§ INPUT DATA:
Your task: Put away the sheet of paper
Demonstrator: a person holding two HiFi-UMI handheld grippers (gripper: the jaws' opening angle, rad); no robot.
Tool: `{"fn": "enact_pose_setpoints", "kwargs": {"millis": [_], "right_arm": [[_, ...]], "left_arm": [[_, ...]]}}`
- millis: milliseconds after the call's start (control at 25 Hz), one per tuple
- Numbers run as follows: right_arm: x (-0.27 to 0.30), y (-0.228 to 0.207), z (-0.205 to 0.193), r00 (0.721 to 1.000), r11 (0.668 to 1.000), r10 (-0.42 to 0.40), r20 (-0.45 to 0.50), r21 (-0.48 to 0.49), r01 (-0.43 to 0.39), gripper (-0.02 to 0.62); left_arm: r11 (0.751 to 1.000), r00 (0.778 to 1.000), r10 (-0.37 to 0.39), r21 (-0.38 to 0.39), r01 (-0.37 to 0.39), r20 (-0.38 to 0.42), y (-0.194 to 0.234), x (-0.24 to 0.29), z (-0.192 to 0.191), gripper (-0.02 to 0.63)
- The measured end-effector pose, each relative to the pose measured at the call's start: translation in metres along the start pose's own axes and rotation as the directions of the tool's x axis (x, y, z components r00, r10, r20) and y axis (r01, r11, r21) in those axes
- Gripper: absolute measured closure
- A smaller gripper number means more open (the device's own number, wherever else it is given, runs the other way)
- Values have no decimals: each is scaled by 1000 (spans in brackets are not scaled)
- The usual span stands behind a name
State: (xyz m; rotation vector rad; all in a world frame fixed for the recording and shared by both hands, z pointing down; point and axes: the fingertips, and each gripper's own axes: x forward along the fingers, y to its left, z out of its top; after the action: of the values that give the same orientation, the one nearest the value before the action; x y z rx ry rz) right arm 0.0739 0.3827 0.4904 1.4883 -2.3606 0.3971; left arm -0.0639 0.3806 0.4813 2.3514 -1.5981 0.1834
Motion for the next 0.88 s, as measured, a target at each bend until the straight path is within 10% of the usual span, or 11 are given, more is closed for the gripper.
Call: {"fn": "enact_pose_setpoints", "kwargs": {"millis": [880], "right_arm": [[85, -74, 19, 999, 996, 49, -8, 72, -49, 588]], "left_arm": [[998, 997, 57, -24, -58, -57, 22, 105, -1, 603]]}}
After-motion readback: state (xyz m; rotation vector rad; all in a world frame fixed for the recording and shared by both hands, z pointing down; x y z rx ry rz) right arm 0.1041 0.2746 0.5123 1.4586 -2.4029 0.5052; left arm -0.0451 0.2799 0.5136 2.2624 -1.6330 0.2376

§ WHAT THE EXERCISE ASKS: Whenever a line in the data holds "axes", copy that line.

§ TASK ANSWER:
- The measured end-effector pose, each relative to the pose measured at the call's start: translation in metres along the start pose's own axes and rotation as the directions of the tool's x axis (x, y, z components r00, r10, r20) and y axis (r01, r11, r21) in those axes
State: (xyz m; rotation vector rad; all in a world frame fixed for the recording and shared by both hands, z pointing down; point and axes: the fingertips, and each gripper's own axes: x forward along the fingers, y to its left, z out of its top; after the action: of the values that give the same orientation, the one nearest the value before the action; x y z rx ry rz) right arm 0.0739 0.3827 0.4904 1.4883 -2.3606 0.3971; left arm -0.0639 0.3806 0.4813 2.3514 -1.5981 0.1834

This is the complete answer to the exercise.